Posted 11 December 2019 - 17:03
The only insight I can offer to this type of behaviour, is because the student or family are paying, sometimes they assume that the teacher has no choice but to comply with all demands thrown at them, including revolting personal habits. I am sorry that Boogaloo was so shaken up, but frankly, the behaviour described is like something out of a Carry On film. It might be an idea to check for reviews online, as unfortunately, people like that can be spiteful.
Posted 11 December 2019 - 18:21
Well I fell a bit better today as I've just had news that one of my little ones who began her Grade 1 work this September got 97% today! I'm absolutely delighted for her! I know I'm a good teacher but sometimes someone throws a curveball out there! Just waiting to tell this delightful pupil the fantastic news now - can't wait til she can take my call!
Posted 12 December 2019 - 17:57
Posted 13 December 2019 - 08:23
That is good news Boogaloo!
Wow they clearly had some nerve.
Posted 13 December 2019 - 09:49
Sounds awful... but at least they didn't put on a show of their best behaviour for the trial lesson, you took them on and then a couple of weeks in they started being horrendous!

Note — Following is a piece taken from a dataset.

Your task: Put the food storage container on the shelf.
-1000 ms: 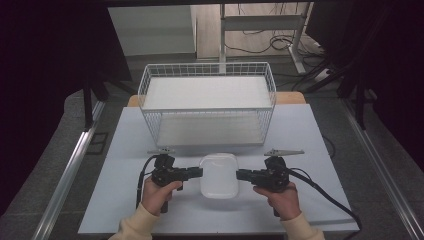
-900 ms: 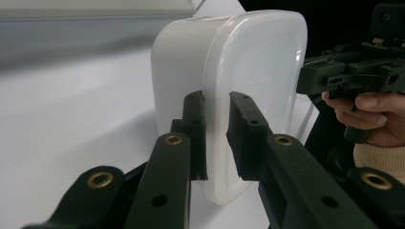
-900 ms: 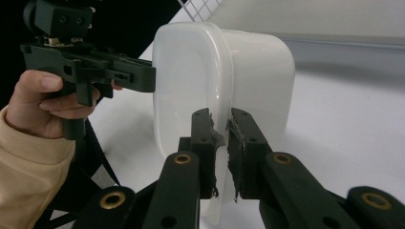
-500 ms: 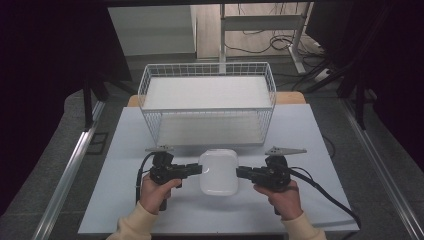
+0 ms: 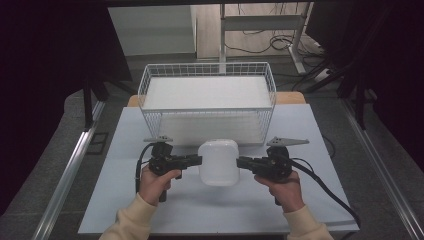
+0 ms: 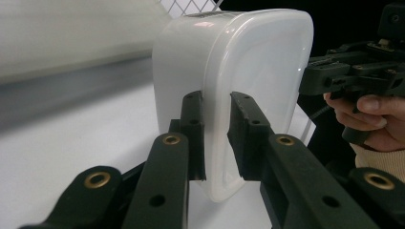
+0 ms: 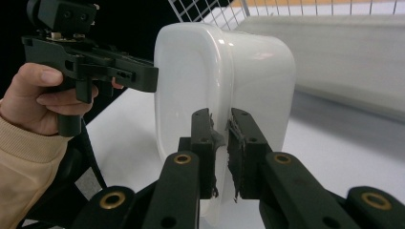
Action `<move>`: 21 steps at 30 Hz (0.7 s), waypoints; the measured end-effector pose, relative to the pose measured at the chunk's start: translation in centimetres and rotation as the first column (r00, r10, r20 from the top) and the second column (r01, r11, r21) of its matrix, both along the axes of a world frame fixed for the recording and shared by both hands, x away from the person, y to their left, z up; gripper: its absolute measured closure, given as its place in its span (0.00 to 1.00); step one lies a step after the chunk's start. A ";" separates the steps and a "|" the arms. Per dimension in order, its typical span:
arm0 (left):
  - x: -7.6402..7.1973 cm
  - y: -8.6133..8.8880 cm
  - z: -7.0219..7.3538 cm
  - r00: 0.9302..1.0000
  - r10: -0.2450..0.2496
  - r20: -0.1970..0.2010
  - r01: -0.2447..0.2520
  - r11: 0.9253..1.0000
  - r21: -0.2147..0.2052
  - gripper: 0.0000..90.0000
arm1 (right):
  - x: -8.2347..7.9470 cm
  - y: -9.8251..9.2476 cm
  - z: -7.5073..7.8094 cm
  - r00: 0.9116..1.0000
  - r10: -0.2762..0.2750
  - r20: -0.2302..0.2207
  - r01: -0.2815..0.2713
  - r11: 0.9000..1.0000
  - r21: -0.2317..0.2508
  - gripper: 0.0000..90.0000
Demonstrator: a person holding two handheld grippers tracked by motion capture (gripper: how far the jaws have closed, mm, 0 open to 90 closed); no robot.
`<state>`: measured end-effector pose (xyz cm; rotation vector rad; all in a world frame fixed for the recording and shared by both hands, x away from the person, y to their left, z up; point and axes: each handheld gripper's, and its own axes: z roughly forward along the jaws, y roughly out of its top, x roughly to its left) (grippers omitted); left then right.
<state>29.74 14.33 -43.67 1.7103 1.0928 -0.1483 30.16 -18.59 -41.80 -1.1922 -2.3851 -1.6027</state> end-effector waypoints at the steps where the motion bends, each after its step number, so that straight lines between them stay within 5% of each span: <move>1: 0.1 0.0 0.4 1.000 0.001 0.001 -0.001 1.000 0.001 0.86 | 0.1 0.0 0.2 1.000 0.000 0.003 0.000 1.000 0.003 0.90; 21: 1.9 0.2 6.9 0.992 0.037 0.120 -0.042 0.998 0.041 0.86 | 2.5 0.5 5.9 0.993 0.009 0.115 -0.011 1.000 0.010 0.90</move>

Posted 16 December 2019 - 09:13
When I used to work from home, I had one family who came with the entire family every week, got out a picnic in my spare room and charged up and downstairs to the loo. Every single week for a year. Thank goodness I now work from a studio and don’t have to put up with this!
I've found that most home insurance cover has limits on the number of people you can have in the house at a time for business purposes.

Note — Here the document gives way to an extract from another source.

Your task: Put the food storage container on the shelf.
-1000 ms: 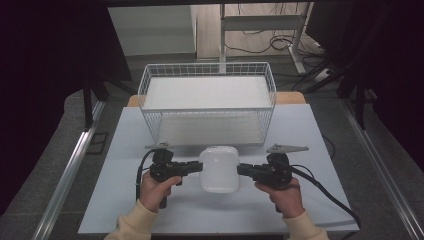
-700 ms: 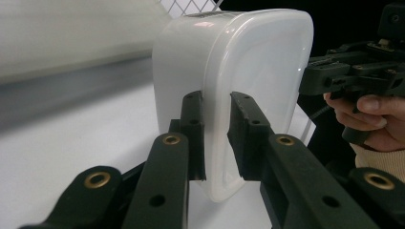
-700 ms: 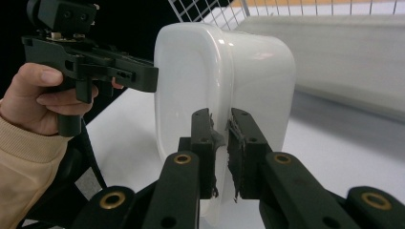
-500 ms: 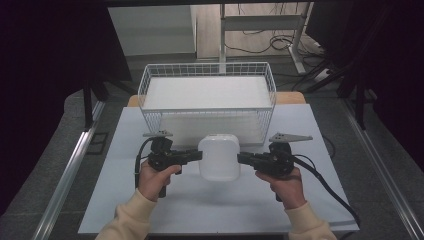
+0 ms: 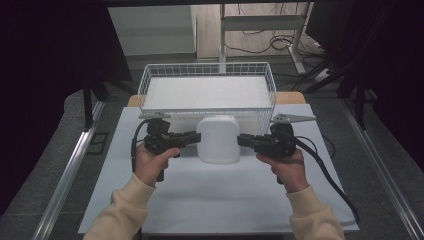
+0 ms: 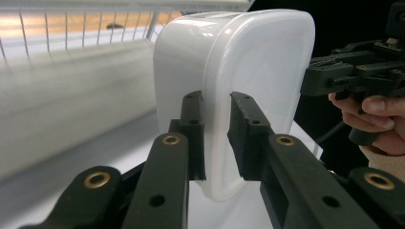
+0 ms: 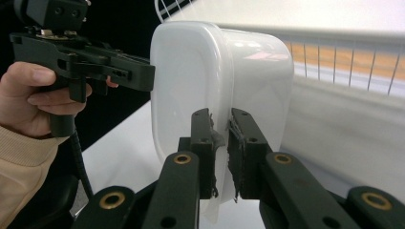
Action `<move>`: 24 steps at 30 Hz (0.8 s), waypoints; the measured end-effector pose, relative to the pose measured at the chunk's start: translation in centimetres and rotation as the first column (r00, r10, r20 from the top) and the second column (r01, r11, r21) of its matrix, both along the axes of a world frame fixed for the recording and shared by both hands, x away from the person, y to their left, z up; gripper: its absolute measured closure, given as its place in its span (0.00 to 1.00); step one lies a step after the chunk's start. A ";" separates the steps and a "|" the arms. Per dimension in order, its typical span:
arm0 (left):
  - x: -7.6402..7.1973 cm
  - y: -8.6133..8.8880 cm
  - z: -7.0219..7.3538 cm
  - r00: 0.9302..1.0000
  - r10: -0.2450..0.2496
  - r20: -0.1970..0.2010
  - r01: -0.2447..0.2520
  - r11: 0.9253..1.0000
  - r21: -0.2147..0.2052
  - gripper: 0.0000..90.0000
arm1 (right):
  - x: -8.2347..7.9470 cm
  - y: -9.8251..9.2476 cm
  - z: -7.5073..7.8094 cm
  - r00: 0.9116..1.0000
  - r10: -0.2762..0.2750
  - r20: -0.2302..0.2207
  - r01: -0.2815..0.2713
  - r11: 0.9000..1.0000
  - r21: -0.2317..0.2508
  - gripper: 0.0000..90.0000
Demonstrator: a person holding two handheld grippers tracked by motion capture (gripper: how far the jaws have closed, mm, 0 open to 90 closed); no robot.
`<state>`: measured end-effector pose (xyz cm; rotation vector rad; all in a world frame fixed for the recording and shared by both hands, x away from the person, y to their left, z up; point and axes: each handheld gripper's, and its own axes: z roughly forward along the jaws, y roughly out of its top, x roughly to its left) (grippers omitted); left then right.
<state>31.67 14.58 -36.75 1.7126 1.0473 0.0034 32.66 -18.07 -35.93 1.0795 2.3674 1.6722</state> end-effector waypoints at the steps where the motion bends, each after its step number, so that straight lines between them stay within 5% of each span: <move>1: 0.1 0.1 0.3 1.000 0.000 0.004 0.000 1.000 -0.001 0.86 | 0.2 0.0 0.4 1.000 0.006 0.009 -0.006 1.000 0.001 0.90; 14: 2.9 0.8 4.5 0.999 -0.005 0.052 0.006 1.000 -0.016 0.86 | 2.9 0.8 5.2 0.999 0.002 0.053 -0.001 1.000 -0.004 0.90; 24: 5.3 1.1 7.1 0.998 -0.005 0.066 0.004 1.000 0.010 0.86 | 5.0 1.2 6.8 0.999 -0.010 0.049 0.010 1.000 0.003 0.90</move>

I think mine is either 2 or 3, and they are expected to be under supervision while there.
Worth knowing if ever anyone feels obliged to accept whatever gaggle of people turn up at your door for little Johnnie's piano lesson. This is a legitimate reason.
Posted 18 December 2019 - 09:41
How awful for you. I wrote about a similar experience in another thread. I was hugely shaken by my own experience and it took me a while to recover. However, I have been teaching almost 14 years and had only one nightmare trial lesson. Take comfort that the majority of people are kind and at least with this family you worked out their potential very quickly. Thank goodness that you weren’t stuck with that family in the long term!